### [What is being asked]
Your answer must be an exact transcription of every record.

[Records from a data collection]
------
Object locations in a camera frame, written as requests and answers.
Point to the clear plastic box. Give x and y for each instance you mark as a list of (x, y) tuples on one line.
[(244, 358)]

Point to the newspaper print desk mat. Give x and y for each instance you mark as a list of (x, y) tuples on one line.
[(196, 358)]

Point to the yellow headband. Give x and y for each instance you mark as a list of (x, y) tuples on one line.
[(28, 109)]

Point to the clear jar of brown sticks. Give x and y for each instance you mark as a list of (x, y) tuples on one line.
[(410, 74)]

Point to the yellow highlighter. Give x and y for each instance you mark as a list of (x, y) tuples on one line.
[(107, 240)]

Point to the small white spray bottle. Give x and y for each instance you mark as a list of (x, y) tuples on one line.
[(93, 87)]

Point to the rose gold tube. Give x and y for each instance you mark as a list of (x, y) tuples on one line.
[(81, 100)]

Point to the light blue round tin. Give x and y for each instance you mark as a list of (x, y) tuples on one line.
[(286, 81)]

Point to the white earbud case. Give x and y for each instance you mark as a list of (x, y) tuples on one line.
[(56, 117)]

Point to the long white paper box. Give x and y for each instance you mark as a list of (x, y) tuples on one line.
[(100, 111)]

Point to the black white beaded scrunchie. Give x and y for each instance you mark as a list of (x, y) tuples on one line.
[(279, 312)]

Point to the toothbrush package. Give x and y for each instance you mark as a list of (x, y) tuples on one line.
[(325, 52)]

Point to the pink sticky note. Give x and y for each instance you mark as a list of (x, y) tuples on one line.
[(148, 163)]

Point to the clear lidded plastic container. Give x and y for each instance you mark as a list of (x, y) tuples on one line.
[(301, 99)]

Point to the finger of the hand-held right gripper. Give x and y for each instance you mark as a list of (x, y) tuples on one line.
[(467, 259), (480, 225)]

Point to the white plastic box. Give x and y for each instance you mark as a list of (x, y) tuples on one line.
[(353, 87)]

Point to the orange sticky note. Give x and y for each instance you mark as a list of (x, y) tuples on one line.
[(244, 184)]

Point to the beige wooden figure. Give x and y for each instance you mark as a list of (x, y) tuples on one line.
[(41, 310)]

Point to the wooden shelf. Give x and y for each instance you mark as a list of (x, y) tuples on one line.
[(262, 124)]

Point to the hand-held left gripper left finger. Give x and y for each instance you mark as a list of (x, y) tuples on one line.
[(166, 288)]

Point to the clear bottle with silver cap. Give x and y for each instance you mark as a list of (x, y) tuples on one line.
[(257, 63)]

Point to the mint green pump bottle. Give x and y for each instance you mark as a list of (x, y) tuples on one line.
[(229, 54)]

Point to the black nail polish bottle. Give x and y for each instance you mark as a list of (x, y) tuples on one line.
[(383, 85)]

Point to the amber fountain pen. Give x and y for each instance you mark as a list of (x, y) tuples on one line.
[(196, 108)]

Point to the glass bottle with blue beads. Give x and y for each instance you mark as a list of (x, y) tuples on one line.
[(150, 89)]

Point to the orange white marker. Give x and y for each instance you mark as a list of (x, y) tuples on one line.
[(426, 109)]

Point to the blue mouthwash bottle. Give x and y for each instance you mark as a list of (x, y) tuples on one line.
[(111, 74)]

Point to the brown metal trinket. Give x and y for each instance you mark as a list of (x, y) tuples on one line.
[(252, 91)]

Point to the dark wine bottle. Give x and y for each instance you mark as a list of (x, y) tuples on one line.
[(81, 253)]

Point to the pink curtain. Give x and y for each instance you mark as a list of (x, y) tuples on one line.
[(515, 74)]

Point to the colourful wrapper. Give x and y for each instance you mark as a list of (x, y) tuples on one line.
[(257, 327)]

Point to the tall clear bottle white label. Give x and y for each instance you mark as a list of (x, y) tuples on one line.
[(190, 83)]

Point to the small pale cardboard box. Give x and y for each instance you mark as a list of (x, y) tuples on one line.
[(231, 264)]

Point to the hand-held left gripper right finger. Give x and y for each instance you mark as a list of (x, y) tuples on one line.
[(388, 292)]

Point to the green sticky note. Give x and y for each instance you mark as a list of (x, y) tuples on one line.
------
### [Solution to this exercise]
Object locations in a camera frame, written as requests and answers.
Point to the clear plastic box. Give x and y for each instance you mark as a list of (x, y) tuples on one line.
[(244, 358)]

Point to the newspaper print desk mat. Give x and y for each instance you mark as a list of (x, y) tuples on one line.
[(196, 358)]

Point to the yellow headband. Give x and y for each instance you mark as a list of (x, y) tuples on one line.
[(28, 109)]

Point to the clear jar of brown sticks. Give x and y for each instance you mark as a list of (x, y) tuples on one line.
[(410, 74)]

Point to the yellow highlighter. Give x and y for each instance you mark as a list of (x, y) tuples on one line.
[(107, 240)]

Point to the small white spray bottle. Give x and y for each instance you mark as a list of (x, y) tuples on one line.
[(93, 87)]

Point to the rose gold tube. Give x and y for each instance you mark as a list of (x, y) tuples on one line.
[(81, 100)]

Point to the light blue round tin. Give x and y for each instance you mark as a list of (x, y) tuples on one line.
[(286, 81)]

Point to the white earbud case. Give x and y for each instance you mark as a list of (x, y) tuples on one line.
[(56, 117)]

Point to the long white paper box. Give x and y for each instance you mark as a list of (x, y) tuples on one line.
[(100, 111)]

Point to the black white beaded scrunchie. Give x and y for each instance you mark as a list of (x, y) tuples on one line.
[(279, 312)]

Point to the toothbrush package. Give x and y for each instance you mark as a list of (x, y) tuples on one line.
[(325, 52)]

Point to the pink sticky note. Give x and y for each instance you mark as a list of (x, y) tuples on one line.
[(148, 163)]

Point to the clear lidded plastic container. Give x and y for each instance you mark as a list of (x, y) tuples on one line.
[(301, 99)]

Point to the finger of the hand-held right gripper. Give x and y for each instance you mark as a list of (x, y) tuples on one line.
[(467, 259), (480, 225)]

Point to the white plastic box. Give x and y for each instance you mark as a list of (x, y) tuples on one line.
[(353, 87)]

Point to the orange sticky note. Give x and y for each instance you mark as a list of (x, y) tuples on one line.
[(244, 184)]

Point to the beige wooden figure. Give x and y for each instance you mark as a list of (x, y) tuples on one line.
[(41, 310)]

Point to the wooden shelf. Give x and y for each instance you mark as a list of (x, y) tuples on one line.
[(262, 124)]

Point to the hand-held left gripper left finger. Give x and y for each instance you mark as a list of (x, y) tuples on one line.
[(166, 288)]

Point to the clear bottle with silver cap. Give x and y for each instance you mark as a list of (x, y) tuples on one line.
[(257, 63)]

Point to the mint green pump bottle. Give x and y for each instance you mark as a list of (x, y) tuples on one line.
[(229, 54)]

Point to the black nail polish bottle. Give x and y for each instance you mark as a list of (x, y) tuples on one line.
[(383, 85)]

Point to the amber fountain pen. Give x and y for each instance you mark as a list of (x, y) tuples on one line.
[(196, 108)]

Point to the glass bottle with blue beads. Give x and y for each instance you mark as a list of (x, y) tuples on one line.
[(150, 89)]

Point to the orange white marker. Give x and y for each instance you mark as a list of (x, y) tuples on one line.
[(426, 109)]

Point to the blue mouthwash bottle. Give x and y for each instance you mark as a list of (x, y) tuples on one line.
[(111, 74)]

Point to the brown metal trinket. Give x and y for each instance you mark as a list of (x, y) tuples on one line.
[(252, 91)]

Point to the dark wine bottle. Give x and y for each instance you mark as a list of (x, y) tuples on one line.
[(81, 253)]

Point to the pink curtain. Give x and y for each instance you mark as a list of (x, y) tuples on one line.
[(515, 74)]

Point to the colourful wrapper. Give x and y for each instance you mark as a list of (x, y) tuples on one line.
[(257, 327)]

Point to the tall clear bottle white label. Give x and y for each instance you mark as a list of (x, y) tuples on one line.
[(190, 83)]

Point to the small pale cardboard box. Give x and y for each instance you mark as a list of (x, y) tuples on one line.
[(231, 264)]

Point to the hand-held left gripper right finger. Give x and y for each instance you mark as a list of (x, y) tuples on one line.
[(388, 292)]

Point to the green sticky note. Give x and y for each instance you mark as a list of (x, y) tuples on one line.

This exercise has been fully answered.